Tara Singh Malhotra - Role in Civil Disobedience Movement

Role in Civil Disobedience Movement

In March 1930, Gandhi ji declared the Civil Disobedience Movement. Baba Kharak Singh who was then the president of Shiromani Gurdwara Prabandhak Committee opposed it while Master Tara Singh who was then the vice-president of the committee supported it. Master Tara Singh was opposed to a boycott of Gandhi ji's Civil Disobedience Movement, as he considered it suicidal for the community to keep itself aloof from the national movement. He was successful in persuading Shiromani Akali Dal to extend its support to the civil disobedience movement and placed the immediate services of 5000 Akalis at the disposal of Mahatma Gandhi. He asked the Sikh councillors to resign from their posts. The Central Sikh League also decided to participate in the movement. A conference of representatives of the political parties like the Congress, nationalist Sikhs and Muslim was held at Lahore. Master Tara Singh assured the conference that nationalist Sikhs would not lag behind in the struggle for national independence.

The British Government let loose terror and inflicted untold atrocities on the people during the Civil Disobedience Movement. There were widespread disturbances in Peshawar, Kohat, Bannu and Dera Ismail Khan. In Peshawar alone there were nearly three hundred casualties. On 23 April 1930, in Kissa Kahani Bazar inside Kabuli Gate, Peshawar, the people were protesting against the arrest of their leaders in connection with the Civil Disobedience Movement. The police opened fire and killed thirty-five people and again on 31 May, opened fire on a procession taking the dead bodies of the two children killed in another incident of police firing, killing a person again.

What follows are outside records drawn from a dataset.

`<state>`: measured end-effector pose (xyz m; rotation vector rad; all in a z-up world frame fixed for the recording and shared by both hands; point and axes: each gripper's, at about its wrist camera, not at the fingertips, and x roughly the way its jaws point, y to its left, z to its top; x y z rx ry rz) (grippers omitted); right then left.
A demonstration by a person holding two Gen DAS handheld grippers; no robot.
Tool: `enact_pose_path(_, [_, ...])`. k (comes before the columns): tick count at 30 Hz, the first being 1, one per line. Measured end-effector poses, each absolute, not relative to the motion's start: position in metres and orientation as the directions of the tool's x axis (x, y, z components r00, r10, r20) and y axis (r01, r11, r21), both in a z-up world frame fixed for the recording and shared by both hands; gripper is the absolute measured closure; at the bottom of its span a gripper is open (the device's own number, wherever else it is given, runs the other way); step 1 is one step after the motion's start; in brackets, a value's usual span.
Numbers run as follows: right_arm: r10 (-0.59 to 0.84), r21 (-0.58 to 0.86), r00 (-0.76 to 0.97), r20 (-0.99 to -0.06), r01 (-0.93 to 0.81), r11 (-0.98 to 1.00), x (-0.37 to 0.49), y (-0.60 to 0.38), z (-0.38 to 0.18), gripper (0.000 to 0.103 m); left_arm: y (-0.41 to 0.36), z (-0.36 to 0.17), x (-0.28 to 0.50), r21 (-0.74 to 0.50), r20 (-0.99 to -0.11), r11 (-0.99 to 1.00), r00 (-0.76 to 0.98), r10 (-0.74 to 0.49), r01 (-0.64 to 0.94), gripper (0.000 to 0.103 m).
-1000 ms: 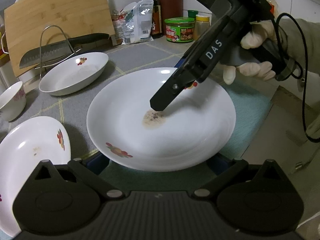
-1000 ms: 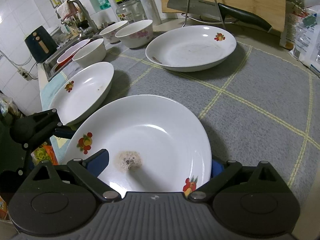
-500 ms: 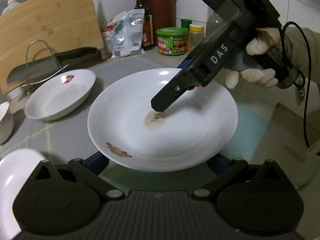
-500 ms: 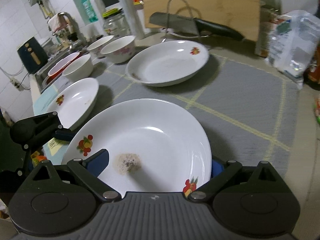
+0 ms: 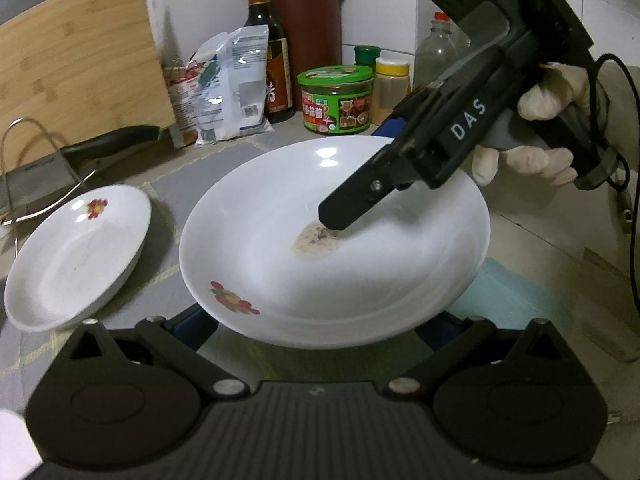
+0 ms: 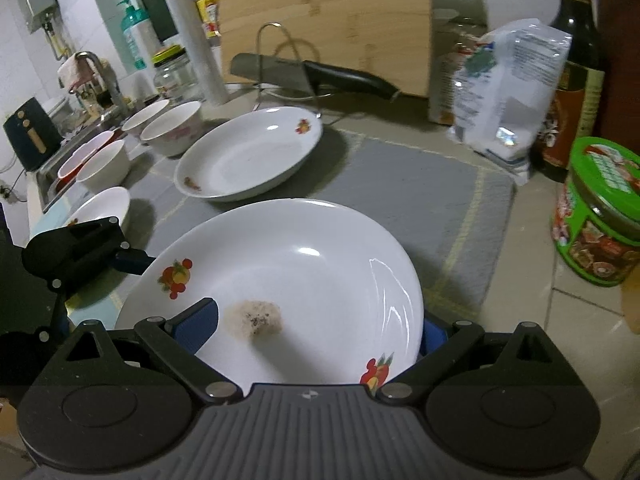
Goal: Organize plates and bowls
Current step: 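Close the right gripper on the plate rim and lift the plate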
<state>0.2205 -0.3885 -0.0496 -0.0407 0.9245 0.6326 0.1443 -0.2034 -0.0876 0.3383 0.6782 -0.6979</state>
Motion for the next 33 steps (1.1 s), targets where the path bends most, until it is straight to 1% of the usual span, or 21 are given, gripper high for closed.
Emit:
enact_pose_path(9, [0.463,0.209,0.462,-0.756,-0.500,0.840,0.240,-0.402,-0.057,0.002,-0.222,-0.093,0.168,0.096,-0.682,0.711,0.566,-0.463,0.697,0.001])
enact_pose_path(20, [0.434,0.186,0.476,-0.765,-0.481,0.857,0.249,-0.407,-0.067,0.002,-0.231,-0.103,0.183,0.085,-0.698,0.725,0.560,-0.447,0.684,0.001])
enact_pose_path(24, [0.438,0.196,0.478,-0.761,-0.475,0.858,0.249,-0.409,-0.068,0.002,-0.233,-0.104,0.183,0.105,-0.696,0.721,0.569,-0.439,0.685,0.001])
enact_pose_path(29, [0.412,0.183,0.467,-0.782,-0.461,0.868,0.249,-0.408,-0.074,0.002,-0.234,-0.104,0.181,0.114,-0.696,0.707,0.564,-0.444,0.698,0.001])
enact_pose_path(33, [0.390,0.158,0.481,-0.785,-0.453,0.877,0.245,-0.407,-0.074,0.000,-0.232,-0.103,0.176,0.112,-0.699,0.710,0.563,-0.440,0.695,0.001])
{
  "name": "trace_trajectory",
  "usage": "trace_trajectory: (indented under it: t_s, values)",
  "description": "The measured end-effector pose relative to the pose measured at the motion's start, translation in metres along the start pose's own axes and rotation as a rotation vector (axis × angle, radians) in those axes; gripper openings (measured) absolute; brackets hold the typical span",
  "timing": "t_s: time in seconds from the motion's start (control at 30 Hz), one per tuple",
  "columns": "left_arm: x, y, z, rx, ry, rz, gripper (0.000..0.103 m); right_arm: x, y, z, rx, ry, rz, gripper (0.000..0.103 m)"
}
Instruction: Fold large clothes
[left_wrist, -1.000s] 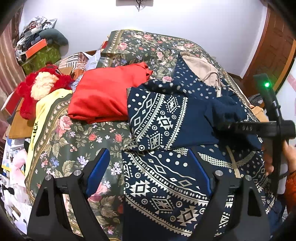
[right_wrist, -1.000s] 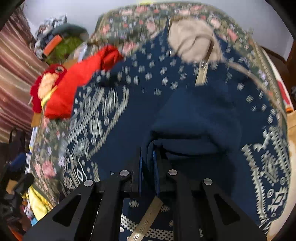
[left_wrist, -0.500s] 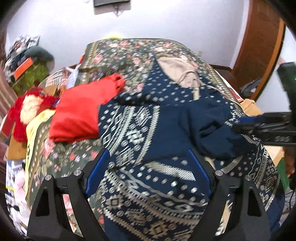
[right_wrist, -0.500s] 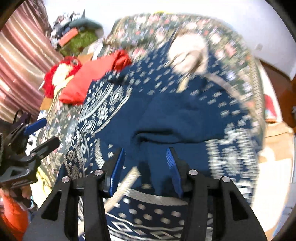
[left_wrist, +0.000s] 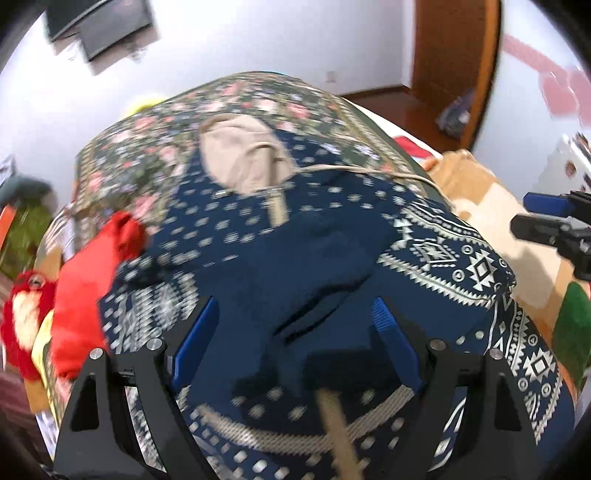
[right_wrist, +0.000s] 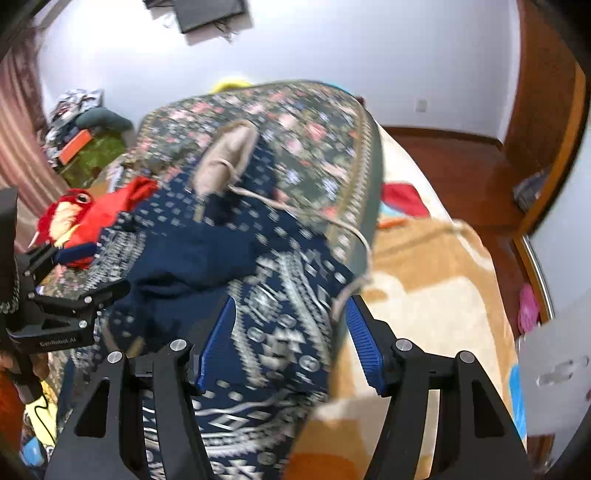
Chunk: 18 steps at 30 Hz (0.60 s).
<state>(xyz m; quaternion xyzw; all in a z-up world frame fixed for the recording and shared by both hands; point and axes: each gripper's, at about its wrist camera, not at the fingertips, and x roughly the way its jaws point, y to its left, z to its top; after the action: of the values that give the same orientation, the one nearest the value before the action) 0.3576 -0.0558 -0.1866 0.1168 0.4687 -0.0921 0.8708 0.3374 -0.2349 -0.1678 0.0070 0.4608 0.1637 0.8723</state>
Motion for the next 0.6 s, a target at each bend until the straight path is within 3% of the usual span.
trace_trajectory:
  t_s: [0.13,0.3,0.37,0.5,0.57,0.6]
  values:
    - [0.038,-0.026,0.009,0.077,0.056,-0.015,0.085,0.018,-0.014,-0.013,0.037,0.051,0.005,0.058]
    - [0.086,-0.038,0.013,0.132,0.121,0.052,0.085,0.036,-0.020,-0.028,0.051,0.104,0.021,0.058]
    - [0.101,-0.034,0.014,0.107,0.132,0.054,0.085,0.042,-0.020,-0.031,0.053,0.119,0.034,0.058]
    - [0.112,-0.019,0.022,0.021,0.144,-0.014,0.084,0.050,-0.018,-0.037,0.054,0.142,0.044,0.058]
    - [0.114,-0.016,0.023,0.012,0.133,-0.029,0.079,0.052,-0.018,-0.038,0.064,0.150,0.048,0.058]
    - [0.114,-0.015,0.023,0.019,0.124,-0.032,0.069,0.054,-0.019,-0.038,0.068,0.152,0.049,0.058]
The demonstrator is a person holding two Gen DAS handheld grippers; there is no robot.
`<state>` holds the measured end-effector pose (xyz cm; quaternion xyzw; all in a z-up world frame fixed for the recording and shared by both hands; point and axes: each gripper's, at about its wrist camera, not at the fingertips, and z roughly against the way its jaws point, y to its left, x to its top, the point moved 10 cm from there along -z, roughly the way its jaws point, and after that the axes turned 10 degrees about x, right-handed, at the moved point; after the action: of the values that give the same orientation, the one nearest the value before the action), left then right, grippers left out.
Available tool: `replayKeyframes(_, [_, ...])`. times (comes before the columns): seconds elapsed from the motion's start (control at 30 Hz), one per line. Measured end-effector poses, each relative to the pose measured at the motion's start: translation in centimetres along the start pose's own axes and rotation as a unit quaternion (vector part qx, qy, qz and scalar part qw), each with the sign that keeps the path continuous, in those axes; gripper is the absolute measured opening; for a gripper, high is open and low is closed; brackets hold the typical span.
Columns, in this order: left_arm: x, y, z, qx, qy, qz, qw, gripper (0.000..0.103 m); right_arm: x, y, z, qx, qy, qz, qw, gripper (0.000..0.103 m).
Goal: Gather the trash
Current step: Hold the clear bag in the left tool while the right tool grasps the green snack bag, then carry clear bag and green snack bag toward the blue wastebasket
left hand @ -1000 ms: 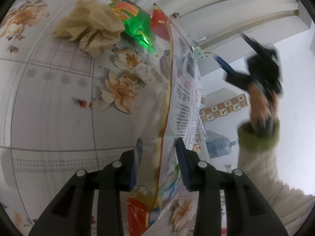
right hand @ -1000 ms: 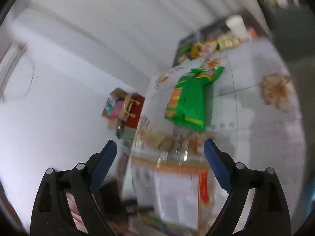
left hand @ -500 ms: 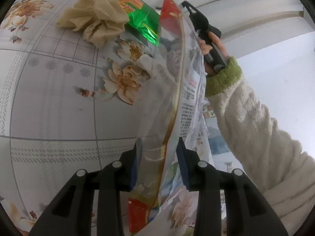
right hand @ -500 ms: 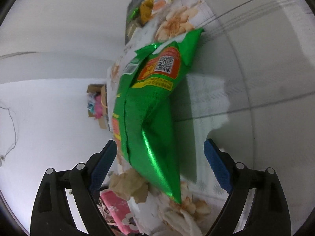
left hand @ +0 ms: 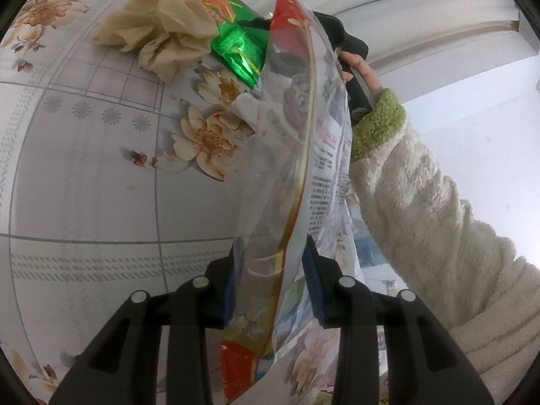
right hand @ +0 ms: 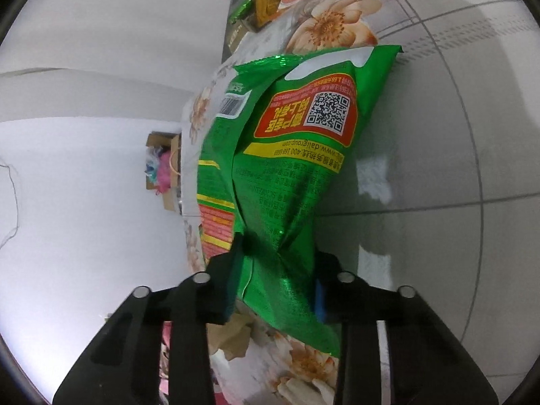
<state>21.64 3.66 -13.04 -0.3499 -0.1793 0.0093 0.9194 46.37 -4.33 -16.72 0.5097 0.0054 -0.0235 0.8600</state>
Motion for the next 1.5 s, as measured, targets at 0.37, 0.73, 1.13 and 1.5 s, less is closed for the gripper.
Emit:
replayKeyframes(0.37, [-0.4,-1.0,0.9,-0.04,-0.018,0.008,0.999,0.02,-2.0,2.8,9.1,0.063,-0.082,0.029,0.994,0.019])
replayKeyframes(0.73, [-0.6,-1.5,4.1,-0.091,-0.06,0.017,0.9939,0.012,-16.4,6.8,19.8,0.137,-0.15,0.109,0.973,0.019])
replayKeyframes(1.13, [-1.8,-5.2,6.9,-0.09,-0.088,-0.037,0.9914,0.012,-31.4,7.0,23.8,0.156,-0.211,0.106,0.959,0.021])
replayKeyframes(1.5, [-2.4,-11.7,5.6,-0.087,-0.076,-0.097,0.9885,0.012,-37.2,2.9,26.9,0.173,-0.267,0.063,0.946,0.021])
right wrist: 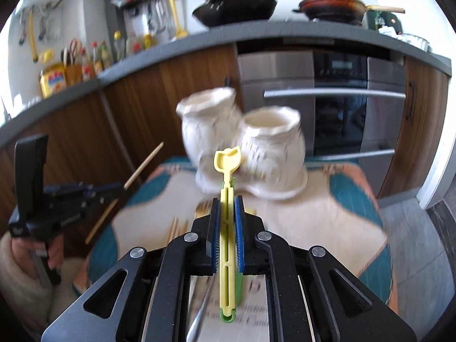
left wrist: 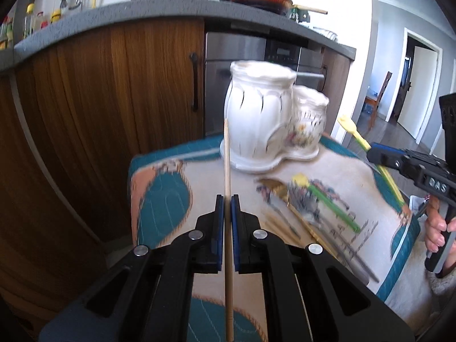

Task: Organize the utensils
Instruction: 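Lift the chopstick with the left gripper while the right lifts the yellow utensil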

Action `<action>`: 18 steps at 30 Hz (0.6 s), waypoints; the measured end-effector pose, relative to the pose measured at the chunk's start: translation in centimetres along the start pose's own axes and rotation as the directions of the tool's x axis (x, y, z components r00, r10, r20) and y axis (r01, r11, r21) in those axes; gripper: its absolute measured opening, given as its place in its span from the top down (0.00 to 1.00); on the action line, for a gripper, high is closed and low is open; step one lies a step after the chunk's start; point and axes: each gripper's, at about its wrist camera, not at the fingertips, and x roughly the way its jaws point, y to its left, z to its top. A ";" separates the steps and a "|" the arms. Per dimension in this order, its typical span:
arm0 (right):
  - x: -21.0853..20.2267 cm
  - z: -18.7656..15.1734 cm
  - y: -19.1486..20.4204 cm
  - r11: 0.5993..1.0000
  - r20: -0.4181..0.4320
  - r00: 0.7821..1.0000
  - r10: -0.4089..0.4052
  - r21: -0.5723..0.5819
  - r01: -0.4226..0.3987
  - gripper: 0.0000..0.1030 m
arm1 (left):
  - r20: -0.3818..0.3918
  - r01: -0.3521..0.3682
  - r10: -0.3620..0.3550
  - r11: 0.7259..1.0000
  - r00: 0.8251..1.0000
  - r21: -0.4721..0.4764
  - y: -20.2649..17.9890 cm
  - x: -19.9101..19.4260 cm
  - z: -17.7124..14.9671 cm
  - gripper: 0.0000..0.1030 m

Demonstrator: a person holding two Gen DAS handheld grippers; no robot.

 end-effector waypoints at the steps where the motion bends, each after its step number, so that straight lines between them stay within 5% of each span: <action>1: 0.1 0.6 -0.3 1.000 0.020 1.000 0.000 0.011 0.000 0.90 | 0.017 0.001 -0.001 1.000 1.000 0.002 -0.1 -0.2 0.6 0.95; 11: 1.5 7.3 -2.0 0.998 0.229 0.973 -0.002 0.057 -0.012 0.90 | 0.227 0.043 -0.041 0.999 0.973 -0.004 -0.2 -2.3 7.7 0.95; 18: 4.8 10.9 -4.6 0.982 0.310 0.950 0.033 0.165 -0.088 0.89 | 0.303 0.122 -0.108 0.992 0.947 -0.027 -0.9 0.6 13.9 0.95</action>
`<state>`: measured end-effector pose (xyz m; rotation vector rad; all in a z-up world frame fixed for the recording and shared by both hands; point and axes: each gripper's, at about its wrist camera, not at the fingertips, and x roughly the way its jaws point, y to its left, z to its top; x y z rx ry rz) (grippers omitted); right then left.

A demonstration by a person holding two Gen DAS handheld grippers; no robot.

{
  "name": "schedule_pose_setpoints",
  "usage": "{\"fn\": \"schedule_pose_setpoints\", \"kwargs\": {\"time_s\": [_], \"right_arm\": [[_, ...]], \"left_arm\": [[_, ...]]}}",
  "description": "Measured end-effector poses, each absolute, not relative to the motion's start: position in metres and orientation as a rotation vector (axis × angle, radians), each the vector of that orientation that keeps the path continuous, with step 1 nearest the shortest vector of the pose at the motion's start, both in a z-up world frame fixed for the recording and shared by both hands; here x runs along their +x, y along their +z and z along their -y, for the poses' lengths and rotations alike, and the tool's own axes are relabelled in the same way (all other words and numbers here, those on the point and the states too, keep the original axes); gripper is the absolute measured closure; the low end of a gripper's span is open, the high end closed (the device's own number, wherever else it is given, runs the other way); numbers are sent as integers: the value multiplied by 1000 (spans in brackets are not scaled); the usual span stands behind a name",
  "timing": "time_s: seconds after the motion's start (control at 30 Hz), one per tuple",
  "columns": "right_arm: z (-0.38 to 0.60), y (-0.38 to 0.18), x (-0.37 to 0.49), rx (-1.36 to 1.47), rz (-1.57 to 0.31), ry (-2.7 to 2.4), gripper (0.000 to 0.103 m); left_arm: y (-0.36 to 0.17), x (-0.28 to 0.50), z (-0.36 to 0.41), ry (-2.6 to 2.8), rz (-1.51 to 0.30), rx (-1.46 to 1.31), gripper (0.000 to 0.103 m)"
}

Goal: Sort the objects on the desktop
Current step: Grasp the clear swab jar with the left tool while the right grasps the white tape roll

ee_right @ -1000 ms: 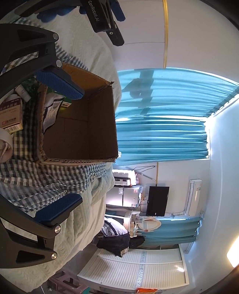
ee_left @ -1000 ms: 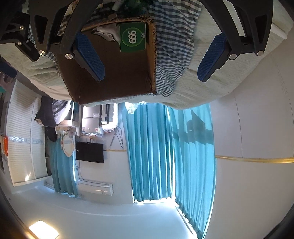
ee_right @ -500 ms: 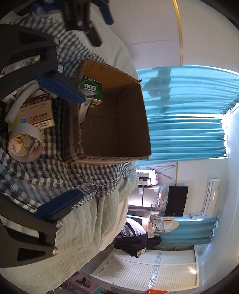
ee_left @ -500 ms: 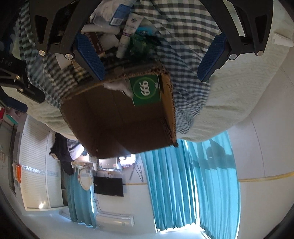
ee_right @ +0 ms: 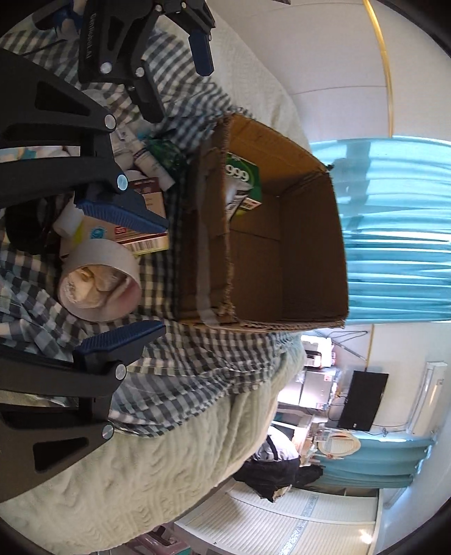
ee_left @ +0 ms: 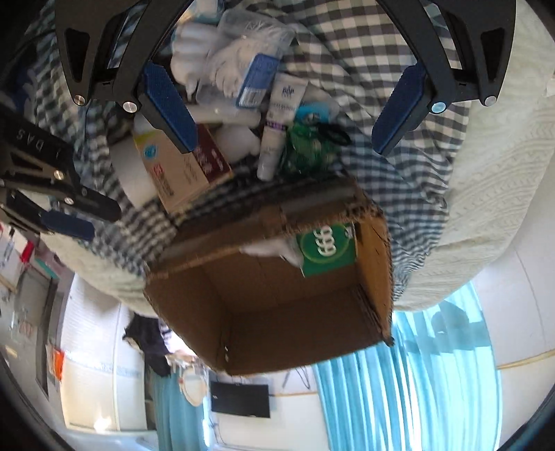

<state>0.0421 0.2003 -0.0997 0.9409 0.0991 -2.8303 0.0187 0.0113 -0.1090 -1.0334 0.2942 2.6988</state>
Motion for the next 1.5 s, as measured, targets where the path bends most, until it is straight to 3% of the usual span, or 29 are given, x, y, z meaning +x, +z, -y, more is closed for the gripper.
{"fn": "schedule_pose_setpoints", "kwargs": {"time_s": [0.4, 0.53, 0.7, 0.77, 0.83, 0.87, 1.03, 1.27, 1.5], "right_arm": [[-204, -130, 41, 1126, -31, -2721, 52], [-204, -137, 39, 1175, -34, -2693, 63], [-198, -153, 34, 1251, -44, -2635, 65], [-197, -161, 32, 1298, -49, -2618, 71], [-197, -162, 33, 1304, -57, -2618, 73], [-198, -161, 33, 1298, -50, -2614, 75], [-197, -159, 35, 1289, -53, -2613, 79], [-195, -150, 38, 1223, -27, -2613, 96], [-198, -134, 44, 1118, 29, -2633, 97]], "left_arm": [[-150, 21, -25, 2548, -412, -1223, 3], [-165, 18, -26, 2501, -432, -1312, 5], [-184, 15, -28, 2429, -420, -1393, 9], [-188, 14, -28, 2423, -416, -1405, 15], [-192, 13, -26, 2392, -394, -1428, 37], [-195, 13, -26, 2373, -386, -1437, 40], [-196, 19, -30, 2398, -432, -1401, 40], [-176, 26, -29, 2474, -416, -1309, 40], [-152, 31, -28, 2534, -398, -1197, 40]]}}
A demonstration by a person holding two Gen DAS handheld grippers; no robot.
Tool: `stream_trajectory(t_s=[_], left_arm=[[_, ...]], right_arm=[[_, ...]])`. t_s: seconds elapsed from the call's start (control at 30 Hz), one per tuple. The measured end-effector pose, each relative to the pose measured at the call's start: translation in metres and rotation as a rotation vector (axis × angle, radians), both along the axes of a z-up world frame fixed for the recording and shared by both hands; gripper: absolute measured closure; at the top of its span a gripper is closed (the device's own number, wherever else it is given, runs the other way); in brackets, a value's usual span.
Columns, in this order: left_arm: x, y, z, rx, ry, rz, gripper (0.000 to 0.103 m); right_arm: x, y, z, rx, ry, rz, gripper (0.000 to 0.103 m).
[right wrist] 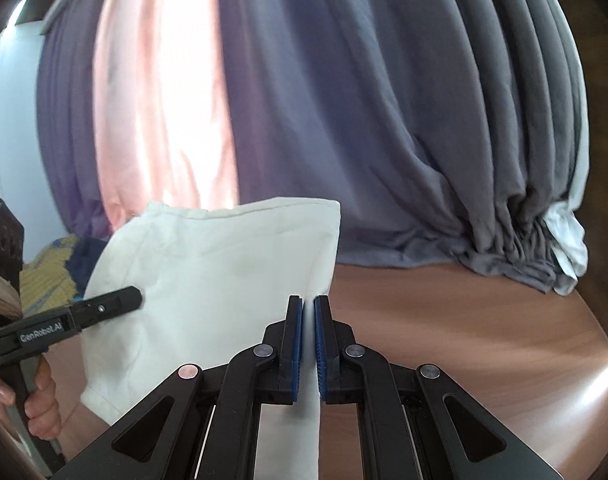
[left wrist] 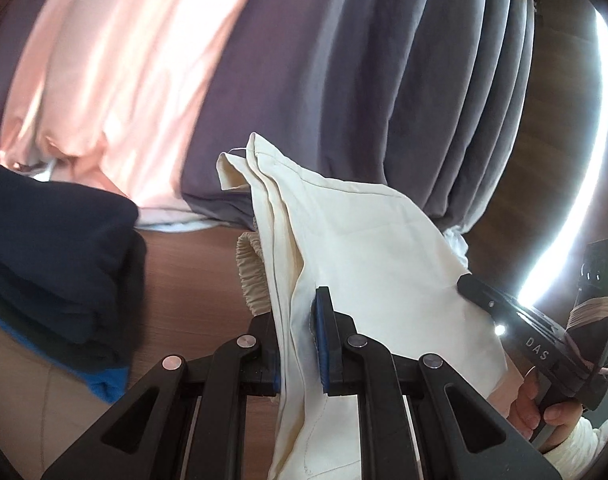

This incident stirred Master Tara Singh to the depth of his soul and as a mark of sympathy for the sufferers Master Tara Singh led a Sikh jatha of 100 satyagrahis to Peshawar. Before marching to Peshawar he addressed a huge gathering at Jallianwala Bagh and declared, “The Sikhs, in sympathy with their tyrannized countrymen, will shed their blood at the same place where the Pathans have shed it. It is said that the Sikhs and Pathans are each other's enemies. That is absolutely wrong. The Sikhs and Pathans are sons of the same Motherland, and if any such impression prevails that they are enemies, the Sikhs will wash it off by mingling their blood with that of the Pathans. The Sikhs must, therefore, go to their rescue and lay down their lives and do their duty honourably as enjoined upon them by their Gurus. ”

It was an impressive march and everybody admired the courage of Master Tara Singh as at every movement there was a threat of police firing. Master Tara Singh was arrested on the way at Lahore and sent to the Gujarat jail, where other leaders arrested in connection with this movement were also interned. During his imprisonment in jail he was elected the president of Shiromani Gurdwara Prabandhak Committee in the annual elections replacing Baba Kharak Singh.Jathedar Teja Singh Akerpuri was elected vice-president. He was now the President of two main institutions of the Sikhs, one religious and the other political.

It was during the 'Civil Disobedience Movement' that Master Tara Singh became endeared not only to the Sikh community, but also to the nation at large. It is estimated that the Sikh participation in the 'Civil Disobedience Movement' was proportionately the largest and the most glorious, as out of 7000 satyagrahi convicted in Punjab over 3000 were Sikhs, leaving the majority to be divided between the Hindu and Muslim citizens. The credit for this large mobilisation goes to Master Tara Singh.